## What to work on
Beginning with the line that contains "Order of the", extract each line through the end of the listing below, with no additions or omissions.
Content starts
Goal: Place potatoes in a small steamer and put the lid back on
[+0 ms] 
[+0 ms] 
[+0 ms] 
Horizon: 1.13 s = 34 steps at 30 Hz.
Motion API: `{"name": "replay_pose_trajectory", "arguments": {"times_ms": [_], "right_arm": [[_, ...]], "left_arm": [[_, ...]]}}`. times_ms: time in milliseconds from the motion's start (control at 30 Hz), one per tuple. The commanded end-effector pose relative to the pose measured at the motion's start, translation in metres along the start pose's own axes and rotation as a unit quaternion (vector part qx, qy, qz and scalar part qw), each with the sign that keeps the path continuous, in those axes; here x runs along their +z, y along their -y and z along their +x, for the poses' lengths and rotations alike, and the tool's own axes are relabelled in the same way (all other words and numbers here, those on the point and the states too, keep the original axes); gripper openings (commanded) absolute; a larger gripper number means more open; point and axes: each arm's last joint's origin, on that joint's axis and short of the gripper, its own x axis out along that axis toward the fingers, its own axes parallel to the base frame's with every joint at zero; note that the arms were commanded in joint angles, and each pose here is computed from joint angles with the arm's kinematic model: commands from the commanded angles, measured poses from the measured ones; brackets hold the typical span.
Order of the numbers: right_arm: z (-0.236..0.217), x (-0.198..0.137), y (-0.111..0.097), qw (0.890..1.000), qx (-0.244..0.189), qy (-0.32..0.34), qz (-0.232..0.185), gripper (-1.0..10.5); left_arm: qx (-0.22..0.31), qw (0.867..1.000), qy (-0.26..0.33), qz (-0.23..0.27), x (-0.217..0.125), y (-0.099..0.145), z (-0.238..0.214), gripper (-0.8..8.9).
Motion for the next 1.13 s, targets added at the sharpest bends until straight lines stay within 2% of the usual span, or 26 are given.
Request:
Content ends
## Solution
Order of the numbers: right_arm: z (-0.236..0.217), x (-0.198..0.137), y (-0.111..0.097), qw (0.890..1.000), qx (-0.244..0.189), qy (-0.32..0.34), qz (-0.232..0.185), gripper (-1.0..10.5); left_arm: qx (-0.22..0.31), qw (0.867..1.000), qy (-0.26..0.33), qz (-0.23..0.27), x (-0.217..0.125), y (-0.099..0.145), z (-0.238..0.214), gripper (-0.8..8.9).
Motion for the next 1.13 s, targets added at the sharpest bends until straight lines stay within 2% of the usual span, or 26 are given.
Request:

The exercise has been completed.